Il y a quelques jours, j’ai interviewé le père de l’Internet, Vint Cerf. Ce n’était pas la première fois, mais c’est toujours un grand plaisir. C’est un gentleman ironique et plein d’autodérision, qui évite le triomphalisme et les slogans faciles. Avant de le congédier, je lui ai demandé ce que l’avenir lui réservait. J’ai pensé que la réponse pourrait être intéressante, d’abord parce que Vint Cerf, à 77 ans, a une longue vie derrière lui et ensuite parce qu’il a créé l’avenir en 1973 lorsqu’il a conçu le protocole qui fait encore fonctionner l’internet. La réponse était que « l’avenir appartient à ceux qui sont insatisfaits », et que le moteur de l’évolution humaine a toujours été l’insatisfaction de quelqu’un par rapport à l’état des choses. Nous dirions, le désir de changement mû par l’espoir, ou plutôt la certitude, que les choses peuvent, ou plutôt doivent, s’améliorer.
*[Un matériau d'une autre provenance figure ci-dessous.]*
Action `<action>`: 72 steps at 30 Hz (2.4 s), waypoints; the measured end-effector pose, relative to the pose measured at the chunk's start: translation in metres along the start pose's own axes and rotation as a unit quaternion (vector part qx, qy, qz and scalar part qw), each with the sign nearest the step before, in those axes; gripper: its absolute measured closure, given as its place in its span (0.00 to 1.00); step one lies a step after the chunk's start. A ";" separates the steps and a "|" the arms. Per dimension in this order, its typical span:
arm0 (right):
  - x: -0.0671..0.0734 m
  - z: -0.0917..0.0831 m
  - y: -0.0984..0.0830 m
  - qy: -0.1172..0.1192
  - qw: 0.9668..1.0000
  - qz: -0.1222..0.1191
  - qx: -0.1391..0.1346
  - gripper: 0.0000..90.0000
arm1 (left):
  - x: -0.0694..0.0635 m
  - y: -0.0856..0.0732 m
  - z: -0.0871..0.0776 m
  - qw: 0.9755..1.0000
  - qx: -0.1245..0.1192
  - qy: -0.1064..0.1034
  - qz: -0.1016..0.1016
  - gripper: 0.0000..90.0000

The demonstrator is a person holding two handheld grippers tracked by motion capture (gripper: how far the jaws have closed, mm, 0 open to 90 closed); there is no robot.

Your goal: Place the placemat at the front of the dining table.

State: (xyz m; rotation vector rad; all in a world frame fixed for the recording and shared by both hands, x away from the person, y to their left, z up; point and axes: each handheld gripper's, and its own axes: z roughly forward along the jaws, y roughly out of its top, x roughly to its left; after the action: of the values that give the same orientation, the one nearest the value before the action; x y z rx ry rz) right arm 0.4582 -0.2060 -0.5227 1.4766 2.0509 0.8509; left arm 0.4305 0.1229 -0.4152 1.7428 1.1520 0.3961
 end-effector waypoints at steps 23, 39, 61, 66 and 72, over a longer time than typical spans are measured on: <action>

Vint Cerf et l’avenir de l’Internet : trois prédictions

L’insatisfaction part des mêmes hypothèses que la résignation, mais va dans la direction opposée : dans les deux cas, vous n’aimez pas la situation actuelle, mais dans le second cas, vous imaginez qu’elle va devenir de plus en plus mauvaise. Les deux attitudes produisent des avenirs très différents et exigent un engagement personnel très différent : si vous êtes insatisfait et que vous pensez que les choses peuvent s’améliorer, vous êtes motivé pour vous investir à fond dans ce que vous faites. Ce genre d’attitude exige du dévouement, des efforts, de l’endurance face à la défaite, et même de l’enthousiasme. La résignation, en revanche, n’exige rien de vous : si vous pensez que les choses vont de toute façon empirer et que vous ne pouvez rien y faire, vous ne ferez rien, c’est-à-dire que vous vous occuperez de vos affaires, vous ne ferez pas d’efforts, vous vous ficherez des autres, tout au plus regarderez-vous le monde aller à vau-l’eau en envoyant quelques tweets. Ces deux attitudes sont toutes deux justes : si vous vous engagez à changer les choses, elles changeront – plus ou moins – ; si vous ne faites rien, elles iront de plus en plus mal. Et même s’ils vont mieux grâce aux autres, la personne qui aura empiré, c’est vous.